The Boston Red Sox will have three opening days in three different countries. The first will be in Japan on Tuesday, March 25, against Oakland. The A’s will act as the home team in the two-game series that opens the 2008 major league season. After the Wednesday, March 26 game, the teams will return to the U.S. to open the season in Oakland on April 1. After two games in Oakland, Boston goes to Canada for the season opener in Toronto.

 

         Red Sox Nation will have to wait until Tuesday, April 8, for the Fenway opener, but will be rewarded by seeing baseball’s best two teams – the Red Sox and the Detroit Tigers – go at it. The Tigers’ lineup – their new additions combined with last year’s regulars – had a collective batting average of .312, tops in the majors.
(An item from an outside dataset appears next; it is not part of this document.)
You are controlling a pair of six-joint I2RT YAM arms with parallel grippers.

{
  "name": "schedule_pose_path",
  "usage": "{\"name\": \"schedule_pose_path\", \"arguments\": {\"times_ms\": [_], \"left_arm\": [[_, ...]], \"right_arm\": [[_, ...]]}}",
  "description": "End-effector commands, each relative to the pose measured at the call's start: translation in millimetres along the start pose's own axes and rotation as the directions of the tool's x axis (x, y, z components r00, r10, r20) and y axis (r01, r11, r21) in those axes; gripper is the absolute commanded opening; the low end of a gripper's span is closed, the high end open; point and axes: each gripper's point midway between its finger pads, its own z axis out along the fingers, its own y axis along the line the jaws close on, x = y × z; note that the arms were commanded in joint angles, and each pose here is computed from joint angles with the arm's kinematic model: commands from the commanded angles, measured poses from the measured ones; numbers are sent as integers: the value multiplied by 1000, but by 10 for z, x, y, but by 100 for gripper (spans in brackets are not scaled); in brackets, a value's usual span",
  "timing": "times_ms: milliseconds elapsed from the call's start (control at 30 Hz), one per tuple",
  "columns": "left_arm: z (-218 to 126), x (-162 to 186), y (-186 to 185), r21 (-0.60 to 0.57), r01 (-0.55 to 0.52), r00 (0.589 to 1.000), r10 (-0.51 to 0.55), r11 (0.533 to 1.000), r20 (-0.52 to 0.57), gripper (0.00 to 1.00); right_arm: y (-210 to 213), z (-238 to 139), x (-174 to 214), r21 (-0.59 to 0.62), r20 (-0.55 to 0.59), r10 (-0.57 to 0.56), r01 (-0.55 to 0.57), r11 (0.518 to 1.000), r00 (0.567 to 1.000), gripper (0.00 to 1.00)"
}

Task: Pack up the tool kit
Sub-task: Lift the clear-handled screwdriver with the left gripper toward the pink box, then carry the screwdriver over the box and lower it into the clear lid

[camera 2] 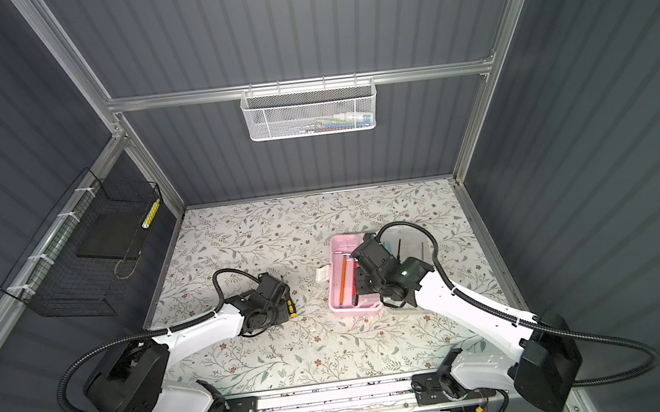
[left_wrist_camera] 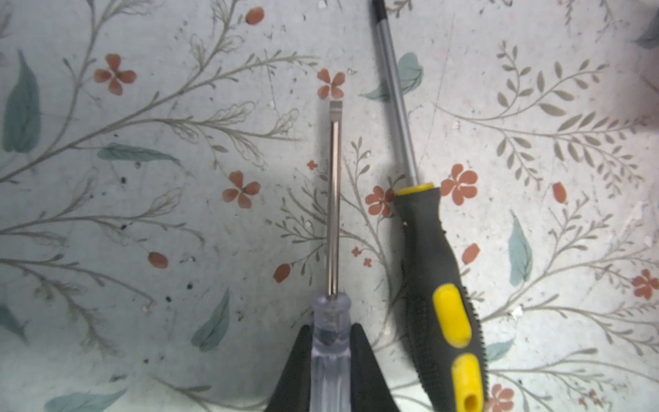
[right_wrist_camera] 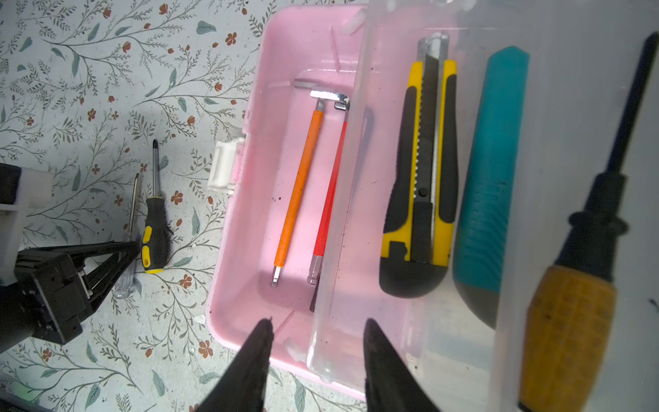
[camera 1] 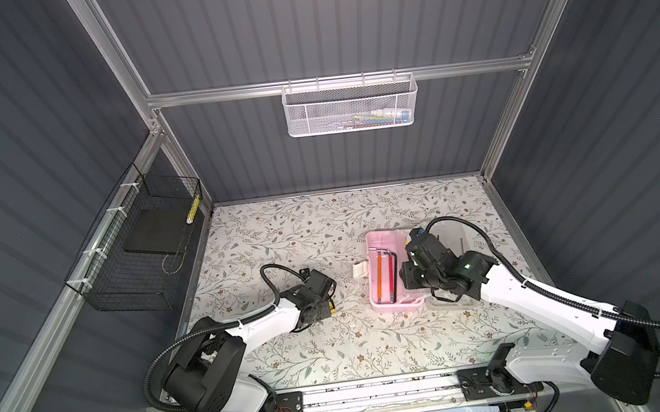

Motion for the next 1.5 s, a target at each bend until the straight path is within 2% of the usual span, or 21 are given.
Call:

The Yankees were second at .292 and Boston slid in third at .287.

 

         Boston and Detroit both boast good pitching, but I’d give the edge to the Red Sox. However, the ferocious lineup of the Tigers can start a rally at any time. No one knows who will have baseball’s best record in October, but it should be either Detroit or Boston.

 

         Speaking of Boston, the Red Sox sold out the 2007 season at Fenway and drew 2,970,755 fans – 29,245 short of three million. They’ll hit the aforementioned milestone for the first time this year as 840 new seats have been added to the roof of the storied ballpark.

 

         Look for other cities to also set new attendance highs. Detroit is poised to top last year’s record mark of more than three million. Season ticket sales were cut off at 25,000 in January in order to accommodate groups and individuals for selected games. Baseball expects to set a new collective attendance high this year.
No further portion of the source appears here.